Could you set down exactly the lines of the data below, starting at the one that holds "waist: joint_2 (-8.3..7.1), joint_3" and ending at the one that holds "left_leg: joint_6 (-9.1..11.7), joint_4", both included, and only those?
** STORED DATA follows **
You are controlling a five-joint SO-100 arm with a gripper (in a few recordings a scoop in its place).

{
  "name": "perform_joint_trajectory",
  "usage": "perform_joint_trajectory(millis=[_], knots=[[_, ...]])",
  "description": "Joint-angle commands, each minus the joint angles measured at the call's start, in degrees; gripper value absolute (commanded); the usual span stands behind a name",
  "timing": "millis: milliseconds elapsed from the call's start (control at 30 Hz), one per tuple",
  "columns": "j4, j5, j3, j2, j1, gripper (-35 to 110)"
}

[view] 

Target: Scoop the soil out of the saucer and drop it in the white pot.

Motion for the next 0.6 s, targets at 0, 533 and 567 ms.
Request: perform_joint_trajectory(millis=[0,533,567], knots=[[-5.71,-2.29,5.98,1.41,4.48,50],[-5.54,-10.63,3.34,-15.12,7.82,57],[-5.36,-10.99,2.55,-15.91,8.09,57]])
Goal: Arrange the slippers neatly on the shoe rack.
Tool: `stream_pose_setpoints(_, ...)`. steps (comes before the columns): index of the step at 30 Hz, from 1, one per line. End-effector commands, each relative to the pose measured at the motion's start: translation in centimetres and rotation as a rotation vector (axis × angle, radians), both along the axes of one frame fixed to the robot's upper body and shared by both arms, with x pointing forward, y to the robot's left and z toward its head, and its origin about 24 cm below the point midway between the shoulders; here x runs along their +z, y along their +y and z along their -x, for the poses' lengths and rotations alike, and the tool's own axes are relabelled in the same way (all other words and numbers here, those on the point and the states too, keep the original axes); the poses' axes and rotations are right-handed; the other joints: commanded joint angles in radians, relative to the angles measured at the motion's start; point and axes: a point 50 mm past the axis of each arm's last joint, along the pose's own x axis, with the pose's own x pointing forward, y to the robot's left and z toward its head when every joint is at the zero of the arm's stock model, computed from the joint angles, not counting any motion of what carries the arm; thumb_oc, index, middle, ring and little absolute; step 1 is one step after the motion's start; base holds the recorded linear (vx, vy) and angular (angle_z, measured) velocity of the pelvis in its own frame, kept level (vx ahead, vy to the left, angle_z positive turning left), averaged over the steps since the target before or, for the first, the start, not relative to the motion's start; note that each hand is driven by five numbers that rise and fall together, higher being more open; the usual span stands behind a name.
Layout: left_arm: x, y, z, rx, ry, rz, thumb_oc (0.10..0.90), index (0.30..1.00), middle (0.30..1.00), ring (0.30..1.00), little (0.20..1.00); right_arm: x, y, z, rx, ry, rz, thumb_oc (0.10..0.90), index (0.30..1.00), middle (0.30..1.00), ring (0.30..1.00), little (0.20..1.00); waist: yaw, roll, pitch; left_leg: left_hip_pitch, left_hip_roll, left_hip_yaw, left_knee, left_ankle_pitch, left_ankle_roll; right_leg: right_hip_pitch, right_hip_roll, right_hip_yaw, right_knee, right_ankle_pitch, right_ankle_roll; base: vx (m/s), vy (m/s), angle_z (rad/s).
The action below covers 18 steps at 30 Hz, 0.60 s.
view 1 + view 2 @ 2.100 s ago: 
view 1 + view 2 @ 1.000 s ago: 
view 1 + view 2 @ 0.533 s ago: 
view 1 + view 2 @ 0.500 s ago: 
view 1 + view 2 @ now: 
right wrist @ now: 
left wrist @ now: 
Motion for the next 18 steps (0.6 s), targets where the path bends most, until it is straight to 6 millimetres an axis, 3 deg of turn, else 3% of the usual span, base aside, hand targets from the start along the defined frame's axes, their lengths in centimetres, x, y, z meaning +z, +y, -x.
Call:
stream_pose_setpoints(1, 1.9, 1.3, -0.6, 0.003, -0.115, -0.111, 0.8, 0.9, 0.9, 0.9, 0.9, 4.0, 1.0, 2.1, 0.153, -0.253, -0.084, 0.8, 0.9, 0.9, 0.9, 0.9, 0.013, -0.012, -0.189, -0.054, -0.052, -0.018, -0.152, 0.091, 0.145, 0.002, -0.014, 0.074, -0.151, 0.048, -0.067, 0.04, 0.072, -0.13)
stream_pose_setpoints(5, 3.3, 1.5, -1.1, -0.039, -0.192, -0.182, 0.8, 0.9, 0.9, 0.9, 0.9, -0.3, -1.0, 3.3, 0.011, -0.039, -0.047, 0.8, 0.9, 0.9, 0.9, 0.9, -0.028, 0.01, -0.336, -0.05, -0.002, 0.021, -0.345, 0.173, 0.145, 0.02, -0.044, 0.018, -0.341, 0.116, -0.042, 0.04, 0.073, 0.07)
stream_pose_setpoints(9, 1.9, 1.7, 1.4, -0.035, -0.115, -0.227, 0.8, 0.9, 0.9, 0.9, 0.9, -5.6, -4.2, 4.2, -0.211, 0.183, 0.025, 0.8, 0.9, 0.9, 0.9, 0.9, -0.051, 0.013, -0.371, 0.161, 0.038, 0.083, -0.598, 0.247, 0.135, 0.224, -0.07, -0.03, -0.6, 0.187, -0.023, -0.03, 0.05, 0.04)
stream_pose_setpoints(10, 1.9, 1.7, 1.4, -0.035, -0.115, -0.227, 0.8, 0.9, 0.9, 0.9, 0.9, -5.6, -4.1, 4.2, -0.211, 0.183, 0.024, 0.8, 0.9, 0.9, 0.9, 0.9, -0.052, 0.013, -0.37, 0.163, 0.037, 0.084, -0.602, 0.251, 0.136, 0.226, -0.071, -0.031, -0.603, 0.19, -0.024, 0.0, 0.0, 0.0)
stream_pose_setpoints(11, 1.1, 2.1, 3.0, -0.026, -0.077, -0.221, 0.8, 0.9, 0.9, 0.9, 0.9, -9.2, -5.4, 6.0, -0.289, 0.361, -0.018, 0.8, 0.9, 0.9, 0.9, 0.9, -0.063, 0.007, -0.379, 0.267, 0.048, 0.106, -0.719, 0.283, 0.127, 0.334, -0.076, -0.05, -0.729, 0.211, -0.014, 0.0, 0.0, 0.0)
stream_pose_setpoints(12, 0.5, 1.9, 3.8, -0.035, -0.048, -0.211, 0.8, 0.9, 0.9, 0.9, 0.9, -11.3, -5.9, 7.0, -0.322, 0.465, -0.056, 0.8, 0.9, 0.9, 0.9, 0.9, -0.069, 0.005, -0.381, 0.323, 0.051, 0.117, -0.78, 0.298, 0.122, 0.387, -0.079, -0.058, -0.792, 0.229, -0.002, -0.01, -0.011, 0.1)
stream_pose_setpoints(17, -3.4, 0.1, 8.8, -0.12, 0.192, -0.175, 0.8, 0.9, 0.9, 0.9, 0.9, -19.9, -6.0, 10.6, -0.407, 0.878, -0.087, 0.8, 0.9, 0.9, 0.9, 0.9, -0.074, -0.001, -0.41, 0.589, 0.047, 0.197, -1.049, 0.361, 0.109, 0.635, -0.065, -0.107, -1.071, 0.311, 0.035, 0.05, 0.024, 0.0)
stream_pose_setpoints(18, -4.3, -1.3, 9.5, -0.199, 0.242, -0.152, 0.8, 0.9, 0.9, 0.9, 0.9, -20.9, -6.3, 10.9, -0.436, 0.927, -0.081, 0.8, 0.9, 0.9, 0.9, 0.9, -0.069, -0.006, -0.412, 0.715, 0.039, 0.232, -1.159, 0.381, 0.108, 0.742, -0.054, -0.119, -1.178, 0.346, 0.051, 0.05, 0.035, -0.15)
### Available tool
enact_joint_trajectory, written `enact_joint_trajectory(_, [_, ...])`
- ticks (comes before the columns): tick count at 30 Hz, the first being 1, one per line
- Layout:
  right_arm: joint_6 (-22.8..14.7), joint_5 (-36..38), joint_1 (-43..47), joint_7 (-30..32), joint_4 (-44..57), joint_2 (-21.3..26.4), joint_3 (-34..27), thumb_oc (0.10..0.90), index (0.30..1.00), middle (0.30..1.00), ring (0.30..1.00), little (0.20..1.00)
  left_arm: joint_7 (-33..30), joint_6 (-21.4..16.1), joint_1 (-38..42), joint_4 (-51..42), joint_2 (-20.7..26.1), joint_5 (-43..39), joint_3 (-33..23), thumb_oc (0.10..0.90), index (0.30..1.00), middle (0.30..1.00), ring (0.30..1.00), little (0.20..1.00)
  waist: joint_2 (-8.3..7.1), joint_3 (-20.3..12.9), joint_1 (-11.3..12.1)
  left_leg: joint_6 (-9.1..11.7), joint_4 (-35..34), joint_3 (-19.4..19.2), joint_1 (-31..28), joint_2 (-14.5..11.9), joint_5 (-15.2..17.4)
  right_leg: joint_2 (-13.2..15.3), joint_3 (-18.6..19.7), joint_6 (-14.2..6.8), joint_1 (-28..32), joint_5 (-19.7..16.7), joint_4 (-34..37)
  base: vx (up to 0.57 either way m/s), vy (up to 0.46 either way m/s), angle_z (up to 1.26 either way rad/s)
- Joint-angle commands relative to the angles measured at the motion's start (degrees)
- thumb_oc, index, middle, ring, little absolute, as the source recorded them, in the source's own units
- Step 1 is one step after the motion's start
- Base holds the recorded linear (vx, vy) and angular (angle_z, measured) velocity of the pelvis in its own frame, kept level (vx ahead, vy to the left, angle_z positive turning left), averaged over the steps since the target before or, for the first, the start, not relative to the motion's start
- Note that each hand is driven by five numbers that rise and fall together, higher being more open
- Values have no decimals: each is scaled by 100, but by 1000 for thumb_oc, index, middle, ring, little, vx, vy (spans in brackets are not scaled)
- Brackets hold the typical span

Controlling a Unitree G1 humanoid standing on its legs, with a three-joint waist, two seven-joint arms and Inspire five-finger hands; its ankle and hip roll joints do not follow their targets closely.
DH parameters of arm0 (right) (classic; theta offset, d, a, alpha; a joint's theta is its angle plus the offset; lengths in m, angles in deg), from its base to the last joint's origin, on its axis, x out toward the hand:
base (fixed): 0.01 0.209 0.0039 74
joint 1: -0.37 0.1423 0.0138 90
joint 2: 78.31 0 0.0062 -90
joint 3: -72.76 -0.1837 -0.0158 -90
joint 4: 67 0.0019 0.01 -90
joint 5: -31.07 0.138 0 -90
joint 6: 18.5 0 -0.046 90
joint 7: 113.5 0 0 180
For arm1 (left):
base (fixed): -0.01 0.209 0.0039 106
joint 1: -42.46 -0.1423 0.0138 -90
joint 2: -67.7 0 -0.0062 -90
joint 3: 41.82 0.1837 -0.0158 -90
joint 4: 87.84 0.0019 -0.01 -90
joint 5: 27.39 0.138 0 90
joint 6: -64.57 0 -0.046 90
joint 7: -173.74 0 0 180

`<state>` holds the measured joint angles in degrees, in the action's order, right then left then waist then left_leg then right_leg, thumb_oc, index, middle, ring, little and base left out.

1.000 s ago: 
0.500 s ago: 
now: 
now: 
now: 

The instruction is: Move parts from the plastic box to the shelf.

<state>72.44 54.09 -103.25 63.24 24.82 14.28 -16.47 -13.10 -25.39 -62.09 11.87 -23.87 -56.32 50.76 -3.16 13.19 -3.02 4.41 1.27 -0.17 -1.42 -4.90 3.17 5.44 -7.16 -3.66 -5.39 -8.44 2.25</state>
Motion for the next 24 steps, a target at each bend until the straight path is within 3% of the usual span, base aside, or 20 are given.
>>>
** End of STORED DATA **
ANSWER TO THE PROBLEM |
  waist: joint_2 (-8.3..7.1), joint_3 (-20.3..12.9), joint_1 (-11.3..12.1)
  left_leg: joint_6 (-9.1..11.7), joint_4 (-35..34), joint_3 (-19.4..19.2), joint_1 (-31..28), joint_2 (-14.5..11.9), joint_5 (-15.2..17.4)

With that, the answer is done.